What you are asked to do → Nothing in the listing may be skipped; repeat it all exactly.

Supplied material →
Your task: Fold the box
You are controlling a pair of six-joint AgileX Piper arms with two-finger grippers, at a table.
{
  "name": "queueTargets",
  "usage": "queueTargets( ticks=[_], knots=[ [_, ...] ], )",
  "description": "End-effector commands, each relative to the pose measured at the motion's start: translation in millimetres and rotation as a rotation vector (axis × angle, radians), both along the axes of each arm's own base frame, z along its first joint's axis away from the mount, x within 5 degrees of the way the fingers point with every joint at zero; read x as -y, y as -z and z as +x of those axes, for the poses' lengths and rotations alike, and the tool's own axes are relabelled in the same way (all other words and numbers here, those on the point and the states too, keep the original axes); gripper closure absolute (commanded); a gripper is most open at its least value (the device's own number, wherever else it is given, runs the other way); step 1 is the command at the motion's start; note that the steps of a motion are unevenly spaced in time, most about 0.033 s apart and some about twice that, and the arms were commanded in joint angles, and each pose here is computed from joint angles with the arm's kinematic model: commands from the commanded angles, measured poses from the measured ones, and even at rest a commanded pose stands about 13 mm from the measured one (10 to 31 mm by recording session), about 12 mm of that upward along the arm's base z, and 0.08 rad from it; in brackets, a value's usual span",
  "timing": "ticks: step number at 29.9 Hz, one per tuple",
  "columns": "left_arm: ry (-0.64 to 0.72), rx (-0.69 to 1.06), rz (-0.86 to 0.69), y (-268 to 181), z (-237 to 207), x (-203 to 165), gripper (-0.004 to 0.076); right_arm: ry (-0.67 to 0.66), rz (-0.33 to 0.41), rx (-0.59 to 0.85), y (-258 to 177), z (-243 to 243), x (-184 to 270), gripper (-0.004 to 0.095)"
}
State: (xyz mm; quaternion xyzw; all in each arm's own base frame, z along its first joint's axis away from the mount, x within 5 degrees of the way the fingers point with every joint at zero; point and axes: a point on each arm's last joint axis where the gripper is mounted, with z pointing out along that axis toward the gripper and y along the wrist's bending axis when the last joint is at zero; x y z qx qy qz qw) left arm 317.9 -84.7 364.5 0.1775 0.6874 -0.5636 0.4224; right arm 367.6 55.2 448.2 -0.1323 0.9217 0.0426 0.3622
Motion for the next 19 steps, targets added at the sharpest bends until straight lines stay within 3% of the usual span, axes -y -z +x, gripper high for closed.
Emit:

Response box →
Your task: Fold the box
You are controlling a pair of six-joint AgileX Piper arms with two-finger grippers, at a table.
{
  "name": "queueTargets",
  "usage": "queueTargets( ticks=[_], knots=[ [_, ...] ], )",
  "description": "End-effector commands, each relative to the pose measured at the motion's start: translation in millimetres and rotation as a rotation vector (axis × angle, radians), both along the axes of each arm's own base frame, z along its first joint's axis away from the mount, x within 5 degrees of the way the fingers point with every joint at zero; read x as -y, y as -z and z as +x of those axes, for the poses' lengths and rotations alike, and the tool's own axes are relabelled in the same way (all other words and numbers here, those on the point and the states too, keep the original axes); gripper closure absolute (commanded); a gripper is most open at its least value (the device's own number, wherever else it is given, runs the other way); step 1 is the command at the motion's start; note that the steps of a motion are unevenly spaced in time, most about 0.033 s apart and some about twice that, and the arms were commanded in joint angles, and each pose here is computed from joint angles with the arm's kinematic model: commands from the commanded angles, measured poses from the measured ones, and even at rest a commanded pose stands about 13 mm from the measured one (10 to 31 mm by recording session), about 12 mm of that upward along the arm's base z, and 0.08 rad from it; in brackets, a value's usual span",
  "timing": "ticks: step number at 29.9 Hz, one per tuple",
  "columns": "left_arm: ry (-0.64 to 0.72), rx (-0.69 to 1.06), rz (-0.86 to 0.69), y (-268 to 181), z (-237 to 207), x (-203 to 165), gripper (-0.004 to 0.076); right_arm: ry (-0.67 to 0.66), rz (-0.33 to 0.41), rx (-0.59 to 0.85), y (-258 to 177), z (-243 to 243), x (-184 to 270), gripper (-0.004 to 0.095)"
}
State: (xyz mm; quaternion xyzw; all in each arm's own base frame, z along its first joint's axis away from the mount, x within 5 degrees of the way the fingers point with every joint at zero; point and axes: a point on each arm's last joint axis where the gripper is mounted, with z pointing out along that axis toward the gripper and y along the wrist's bending axis when the last joint is at zero; x y z qx qy qz qw) left arm 317.9 -84.7 364.5 0.1775 0.6874 -0.5636 0.4224; right arm 367.6 55.2 448.2 -0.1323 0.9217 0.0426 0.3622
Motion for the next 19 steps, targets added at the sharpest bends until straight lines stay within 3% of the usual span, axes -y -z +x, gripper high for closed.
Emit:

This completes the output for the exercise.